> [WORK REQUIRED]:
Look through the lines below and extract any with the word "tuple".

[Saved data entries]
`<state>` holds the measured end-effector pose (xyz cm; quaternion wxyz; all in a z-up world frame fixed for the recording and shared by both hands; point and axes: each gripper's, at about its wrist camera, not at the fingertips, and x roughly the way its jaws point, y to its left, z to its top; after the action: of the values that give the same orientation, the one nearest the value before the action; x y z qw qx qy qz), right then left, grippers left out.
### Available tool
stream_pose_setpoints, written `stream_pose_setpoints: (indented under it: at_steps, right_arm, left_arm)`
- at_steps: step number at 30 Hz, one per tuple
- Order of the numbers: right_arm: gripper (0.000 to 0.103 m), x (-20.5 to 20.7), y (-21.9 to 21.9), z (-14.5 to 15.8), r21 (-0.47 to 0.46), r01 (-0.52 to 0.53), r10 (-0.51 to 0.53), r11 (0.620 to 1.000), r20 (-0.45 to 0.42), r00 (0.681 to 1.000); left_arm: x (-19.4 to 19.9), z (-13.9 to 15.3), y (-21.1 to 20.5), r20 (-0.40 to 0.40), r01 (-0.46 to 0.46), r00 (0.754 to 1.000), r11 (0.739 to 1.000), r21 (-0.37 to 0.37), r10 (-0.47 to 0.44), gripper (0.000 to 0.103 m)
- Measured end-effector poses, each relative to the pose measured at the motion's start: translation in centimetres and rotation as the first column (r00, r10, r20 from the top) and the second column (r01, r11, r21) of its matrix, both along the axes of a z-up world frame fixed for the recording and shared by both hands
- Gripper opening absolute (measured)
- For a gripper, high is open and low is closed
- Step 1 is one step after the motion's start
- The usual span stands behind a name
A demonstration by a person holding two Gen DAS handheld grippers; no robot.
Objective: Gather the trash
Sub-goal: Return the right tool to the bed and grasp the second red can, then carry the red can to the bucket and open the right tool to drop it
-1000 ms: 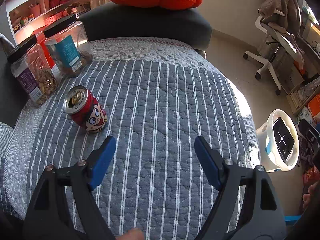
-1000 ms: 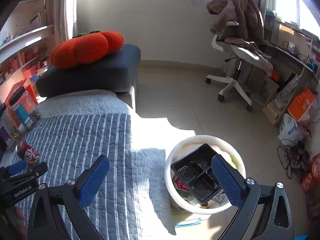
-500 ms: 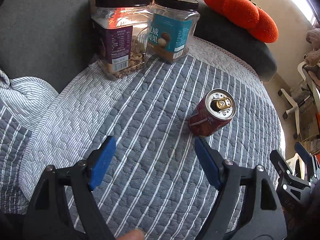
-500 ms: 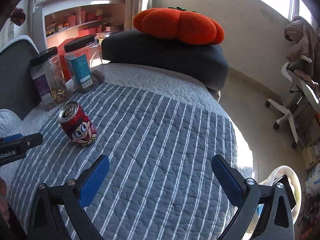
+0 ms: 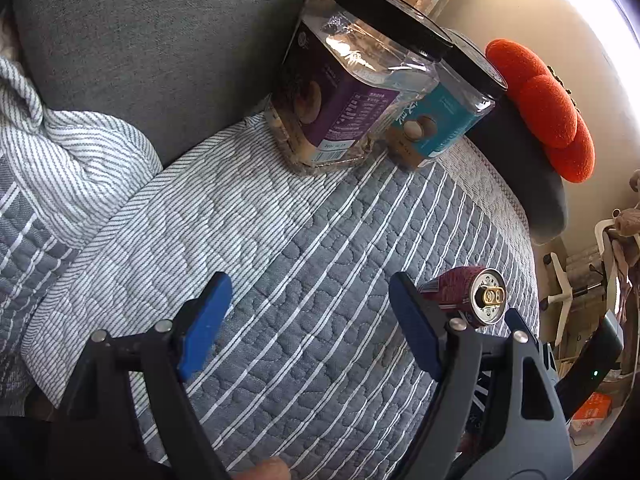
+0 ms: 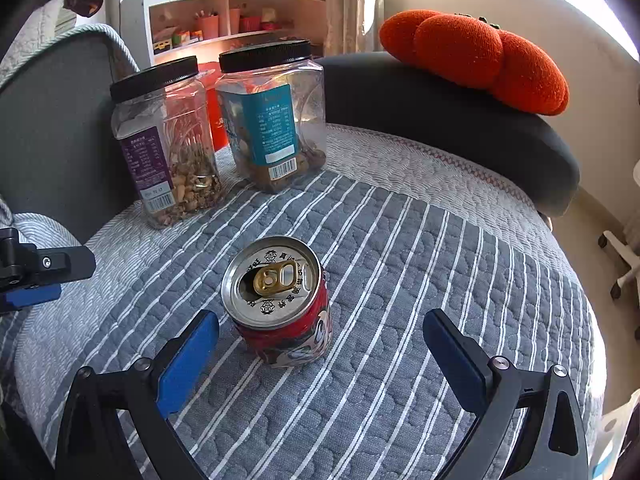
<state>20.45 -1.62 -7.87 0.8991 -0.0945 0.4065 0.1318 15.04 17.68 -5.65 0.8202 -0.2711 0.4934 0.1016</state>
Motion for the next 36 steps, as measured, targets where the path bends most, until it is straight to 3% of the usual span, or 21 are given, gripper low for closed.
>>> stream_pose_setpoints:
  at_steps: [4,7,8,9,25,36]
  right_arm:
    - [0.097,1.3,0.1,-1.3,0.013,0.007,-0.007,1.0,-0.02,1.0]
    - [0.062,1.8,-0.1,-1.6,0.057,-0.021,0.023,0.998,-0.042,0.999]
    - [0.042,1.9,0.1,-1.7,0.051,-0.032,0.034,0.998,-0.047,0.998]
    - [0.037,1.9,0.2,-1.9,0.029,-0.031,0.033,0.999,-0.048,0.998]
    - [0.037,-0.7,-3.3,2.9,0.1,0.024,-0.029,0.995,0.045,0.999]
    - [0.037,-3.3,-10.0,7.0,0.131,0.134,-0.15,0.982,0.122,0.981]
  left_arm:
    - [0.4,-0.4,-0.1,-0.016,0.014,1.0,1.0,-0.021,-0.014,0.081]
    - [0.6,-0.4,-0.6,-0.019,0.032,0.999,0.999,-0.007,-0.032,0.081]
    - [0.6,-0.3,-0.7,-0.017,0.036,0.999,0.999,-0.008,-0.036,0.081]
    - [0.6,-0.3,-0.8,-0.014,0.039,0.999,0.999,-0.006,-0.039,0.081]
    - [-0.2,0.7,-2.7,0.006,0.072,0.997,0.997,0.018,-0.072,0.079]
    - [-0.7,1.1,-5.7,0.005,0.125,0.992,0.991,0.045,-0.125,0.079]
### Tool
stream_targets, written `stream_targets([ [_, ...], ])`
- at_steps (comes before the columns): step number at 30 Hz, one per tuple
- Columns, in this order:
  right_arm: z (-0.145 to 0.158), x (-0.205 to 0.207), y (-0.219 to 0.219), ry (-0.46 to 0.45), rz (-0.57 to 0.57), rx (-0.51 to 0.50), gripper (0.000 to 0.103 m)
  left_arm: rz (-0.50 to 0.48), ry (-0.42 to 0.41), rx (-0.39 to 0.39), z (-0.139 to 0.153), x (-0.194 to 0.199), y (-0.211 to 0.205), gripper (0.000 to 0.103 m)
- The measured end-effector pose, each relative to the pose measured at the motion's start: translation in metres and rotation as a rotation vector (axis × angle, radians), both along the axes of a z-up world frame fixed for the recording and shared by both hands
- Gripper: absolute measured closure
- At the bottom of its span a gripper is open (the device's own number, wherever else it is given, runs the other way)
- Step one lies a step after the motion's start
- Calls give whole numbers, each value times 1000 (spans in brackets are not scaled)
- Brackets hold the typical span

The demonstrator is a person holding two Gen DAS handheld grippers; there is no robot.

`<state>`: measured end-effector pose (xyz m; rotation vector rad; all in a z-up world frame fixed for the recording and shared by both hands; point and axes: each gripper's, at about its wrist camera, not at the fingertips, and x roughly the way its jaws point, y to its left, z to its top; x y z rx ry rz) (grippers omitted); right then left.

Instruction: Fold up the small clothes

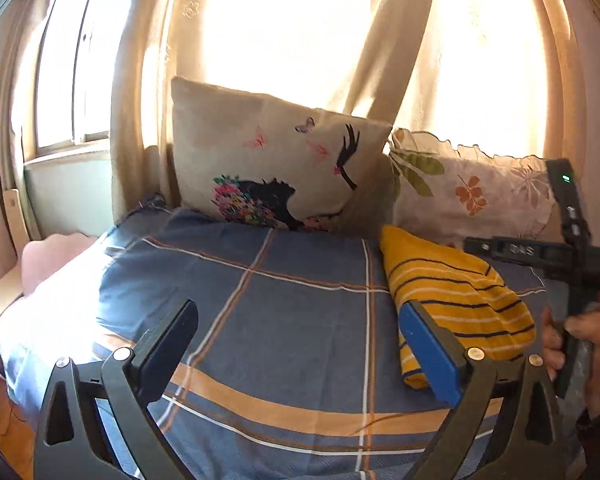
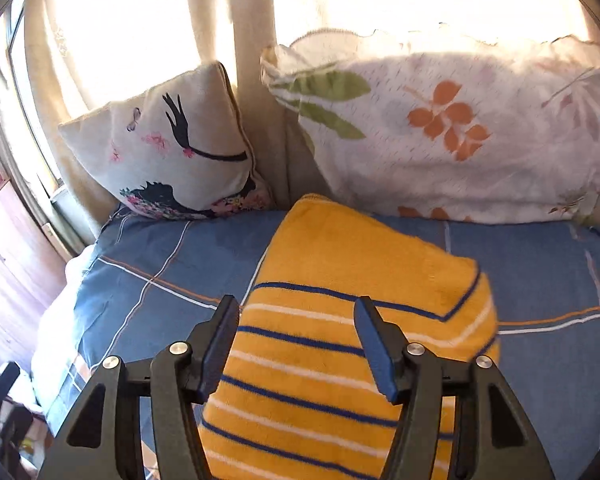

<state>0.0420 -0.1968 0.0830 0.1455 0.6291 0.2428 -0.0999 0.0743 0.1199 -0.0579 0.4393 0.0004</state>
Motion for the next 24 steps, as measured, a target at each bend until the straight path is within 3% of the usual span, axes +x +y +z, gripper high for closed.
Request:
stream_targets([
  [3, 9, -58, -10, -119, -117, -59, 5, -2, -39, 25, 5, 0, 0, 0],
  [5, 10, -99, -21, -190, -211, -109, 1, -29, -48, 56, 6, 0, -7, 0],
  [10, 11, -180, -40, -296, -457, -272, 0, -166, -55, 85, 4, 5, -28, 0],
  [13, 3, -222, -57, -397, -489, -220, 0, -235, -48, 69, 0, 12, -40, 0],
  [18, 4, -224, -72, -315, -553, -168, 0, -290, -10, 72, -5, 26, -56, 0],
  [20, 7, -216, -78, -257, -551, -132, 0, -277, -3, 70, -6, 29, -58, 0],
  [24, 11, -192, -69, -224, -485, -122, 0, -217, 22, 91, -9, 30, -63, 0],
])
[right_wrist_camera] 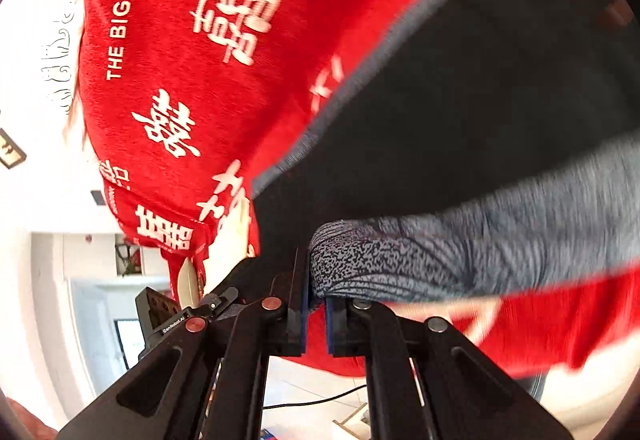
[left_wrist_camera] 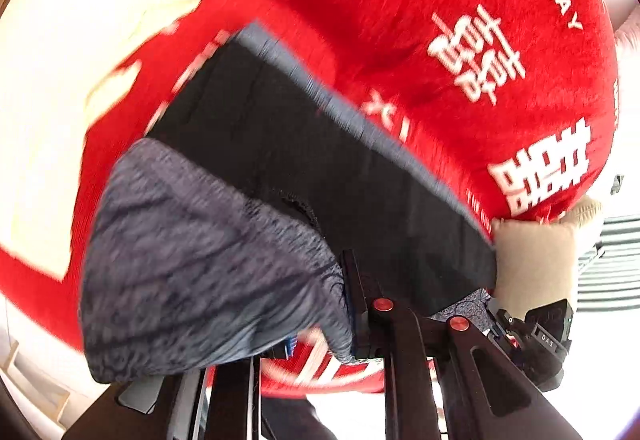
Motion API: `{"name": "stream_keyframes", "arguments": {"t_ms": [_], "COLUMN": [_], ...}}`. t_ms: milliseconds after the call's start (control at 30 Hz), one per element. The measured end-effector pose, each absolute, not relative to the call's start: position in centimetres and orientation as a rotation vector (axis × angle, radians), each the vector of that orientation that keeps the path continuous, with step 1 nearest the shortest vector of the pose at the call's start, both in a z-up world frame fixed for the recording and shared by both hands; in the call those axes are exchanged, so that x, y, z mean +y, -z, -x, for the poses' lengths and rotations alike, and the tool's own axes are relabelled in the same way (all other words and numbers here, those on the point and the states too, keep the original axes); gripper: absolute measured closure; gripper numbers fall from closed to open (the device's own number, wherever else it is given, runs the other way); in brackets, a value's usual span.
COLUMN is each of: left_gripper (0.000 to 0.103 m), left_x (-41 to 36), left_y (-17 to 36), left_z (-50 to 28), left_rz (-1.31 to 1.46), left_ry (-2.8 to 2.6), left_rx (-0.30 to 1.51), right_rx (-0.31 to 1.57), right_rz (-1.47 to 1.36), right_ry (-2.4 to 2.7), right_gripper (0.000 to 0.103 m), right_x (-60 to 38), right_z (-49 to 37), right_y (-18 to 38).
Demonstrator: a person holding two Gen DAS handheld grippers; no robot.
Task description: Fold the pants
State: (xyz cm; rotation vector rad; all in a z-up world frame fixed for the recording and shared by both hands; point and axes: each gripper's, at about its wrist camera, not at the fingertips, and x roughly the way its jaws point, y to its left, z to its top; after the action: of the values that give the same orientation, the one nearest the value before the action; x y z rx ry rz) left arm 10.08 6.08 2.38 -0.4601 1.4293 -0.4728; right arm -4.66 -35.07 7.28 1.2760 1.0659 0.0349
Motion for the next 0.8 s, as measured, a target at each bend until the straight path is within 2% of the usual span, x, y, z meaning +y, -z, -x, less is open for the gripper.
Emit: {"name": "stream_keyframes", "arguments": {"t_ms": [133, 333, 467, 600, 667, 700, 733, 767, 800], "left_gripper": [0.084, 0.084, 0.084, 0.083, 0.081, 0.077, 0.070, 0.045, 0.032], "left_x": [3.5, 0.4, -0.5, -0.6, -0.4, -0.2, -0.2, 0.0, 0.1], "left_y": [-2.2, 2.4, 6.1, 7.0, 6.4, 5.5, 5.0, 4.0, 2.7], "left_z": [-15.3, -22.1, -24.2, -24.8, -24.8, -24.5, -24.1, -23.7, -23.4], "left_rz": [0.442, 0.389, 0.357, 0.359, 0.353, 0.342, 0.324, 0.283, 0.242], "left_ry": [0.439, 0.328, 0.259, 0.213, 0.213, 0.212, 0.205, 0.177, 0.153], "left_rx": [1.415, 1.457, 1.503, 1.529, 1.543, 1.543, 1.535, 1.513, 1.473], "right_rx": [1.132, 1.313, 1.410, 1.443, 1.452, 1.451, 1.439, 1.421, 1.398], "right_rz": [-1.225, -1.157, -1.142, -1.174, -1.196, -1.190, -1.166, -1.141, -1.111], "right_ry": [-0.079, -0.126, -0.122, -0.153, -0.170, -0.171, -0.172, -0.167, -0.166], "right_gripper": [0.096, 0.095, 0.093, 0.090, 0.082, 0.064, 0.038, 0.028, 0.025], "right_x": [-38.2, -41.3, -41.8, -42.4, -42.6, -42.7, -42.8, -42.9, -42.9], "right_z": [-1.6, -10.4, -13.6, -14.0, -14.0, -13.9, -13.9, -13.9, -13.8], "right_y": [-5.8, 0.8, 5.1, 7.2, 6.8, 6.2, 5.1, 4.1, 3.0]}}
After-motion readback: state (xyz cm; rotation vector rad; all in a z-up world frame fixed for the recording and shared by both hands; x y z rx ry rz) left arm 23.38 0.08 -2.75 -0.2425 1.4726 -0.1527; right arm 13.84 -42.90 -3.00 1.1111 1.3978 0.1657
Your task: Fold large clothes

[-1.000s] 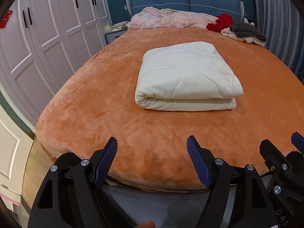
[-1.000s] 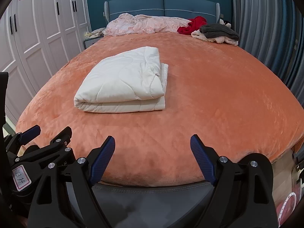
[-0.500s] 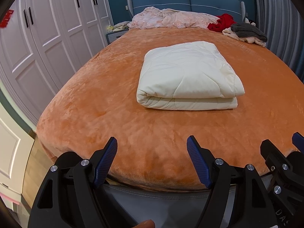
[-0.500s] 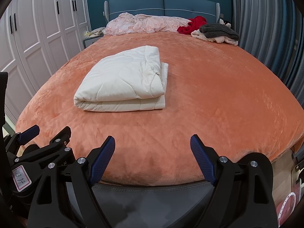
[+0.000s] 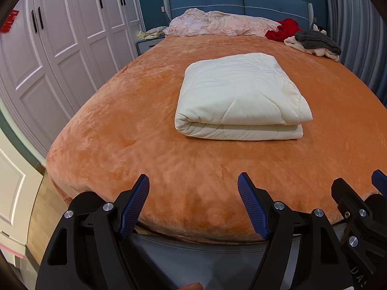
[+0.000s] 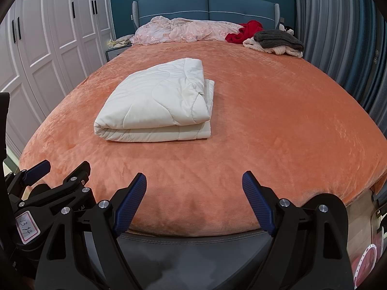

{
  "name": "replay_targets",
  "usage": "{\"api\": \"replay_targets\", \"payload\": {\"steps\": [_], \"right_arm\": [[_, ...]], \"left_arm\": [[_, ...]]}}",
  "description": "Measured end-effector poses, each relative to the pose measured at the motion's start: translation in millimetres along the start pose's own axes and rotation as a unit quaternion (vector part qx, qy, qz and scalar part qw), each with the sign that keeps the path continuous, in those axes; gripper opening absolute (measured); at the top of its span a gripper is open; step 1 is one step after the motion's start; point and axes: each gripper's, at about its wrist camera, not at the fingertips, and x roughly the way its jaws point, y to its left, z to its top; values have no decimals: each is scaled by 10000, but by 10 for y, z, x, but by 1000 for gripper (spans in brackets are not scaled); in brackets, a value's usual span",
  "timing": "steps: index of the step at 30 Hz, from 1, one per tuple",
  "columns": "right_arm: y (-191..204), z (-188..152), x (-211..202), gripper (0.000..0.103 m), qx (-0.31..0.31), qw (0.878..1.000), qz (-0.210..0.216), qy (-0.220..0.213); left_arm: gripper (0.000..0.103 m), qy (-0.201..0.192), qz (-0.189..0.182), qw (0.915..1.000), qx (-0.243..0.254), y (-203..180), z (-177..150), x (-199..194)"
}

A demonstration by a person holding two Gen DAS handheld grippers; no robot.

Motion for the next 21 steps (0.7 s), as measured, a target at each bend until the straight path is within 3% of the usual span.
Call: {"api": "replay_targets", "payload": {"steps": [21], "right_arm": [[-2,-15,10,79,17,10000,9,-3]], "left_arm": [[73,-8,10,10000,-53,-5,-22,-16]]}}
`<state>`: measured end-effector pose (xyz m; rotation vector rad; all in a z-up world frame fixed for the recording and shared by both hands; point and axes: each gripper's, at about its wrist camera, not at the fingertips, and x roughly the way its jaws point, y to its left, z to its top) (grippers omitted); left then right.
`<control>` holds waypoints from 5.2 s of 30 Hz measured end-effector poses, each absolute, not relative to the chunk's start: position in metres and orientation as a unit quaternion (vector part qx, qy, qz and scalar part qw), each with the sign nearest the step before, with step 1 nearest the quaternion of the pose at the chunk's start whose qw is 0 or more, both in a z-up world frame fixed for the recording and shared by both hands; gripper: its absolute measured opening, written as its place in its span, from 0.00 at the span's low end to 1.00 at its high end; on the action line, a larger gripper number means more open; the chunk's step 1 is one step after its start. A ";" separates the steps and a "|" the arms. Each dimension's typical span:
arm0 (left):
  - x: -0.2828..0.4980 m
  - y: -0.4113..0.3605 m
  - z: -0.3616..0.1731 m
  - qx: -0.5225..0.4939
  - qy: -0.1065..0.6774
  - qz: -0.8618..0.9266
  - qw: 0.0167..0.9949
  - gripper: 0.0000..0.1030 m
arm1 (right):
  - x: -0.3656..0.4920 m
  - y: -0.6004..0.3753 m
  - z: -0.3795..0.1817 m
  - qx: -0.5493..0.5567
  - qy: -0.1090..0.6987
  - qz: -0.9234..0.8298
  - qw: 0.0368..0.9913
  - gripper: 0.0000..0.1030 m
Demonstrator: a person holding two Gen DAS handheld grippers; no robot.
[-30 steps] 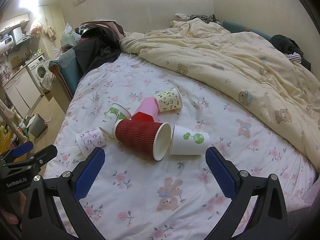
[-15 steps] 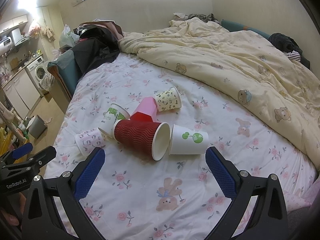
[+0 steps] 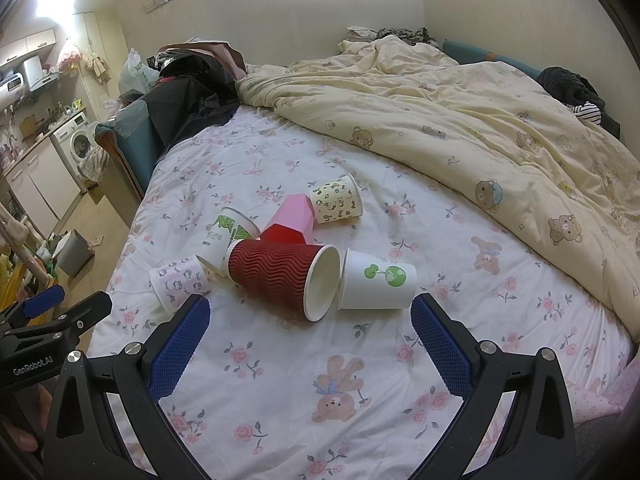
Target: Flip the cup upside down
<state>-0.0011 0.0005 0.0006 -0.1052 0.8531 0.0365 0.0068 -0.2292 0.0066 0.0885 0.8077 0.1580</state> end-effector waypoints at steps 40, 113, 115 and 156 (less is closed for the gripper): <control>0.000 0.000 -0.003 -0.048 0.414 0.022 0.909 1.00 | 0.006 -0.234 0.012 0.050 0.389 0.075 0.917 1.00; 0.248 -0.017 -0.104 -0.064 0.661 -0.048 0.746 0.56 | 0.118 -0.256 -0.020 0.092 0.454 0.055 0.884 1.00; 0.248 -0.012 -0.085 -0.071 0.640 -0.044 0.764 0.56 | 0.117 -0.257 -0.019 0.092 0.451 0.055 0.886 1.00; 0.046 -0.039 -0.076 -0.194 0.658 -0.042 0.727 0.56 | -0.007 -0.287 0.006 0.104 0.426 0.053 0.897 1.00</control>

> [RESULT BELOW]:
- at_steps: step number at 30 Hz, one per tuple
- at_steps (comes before the columns): step number at 30 Hz, one per tuple
  "timing": "steps: index of the step at 30 Hz, from 1, one per tuple",

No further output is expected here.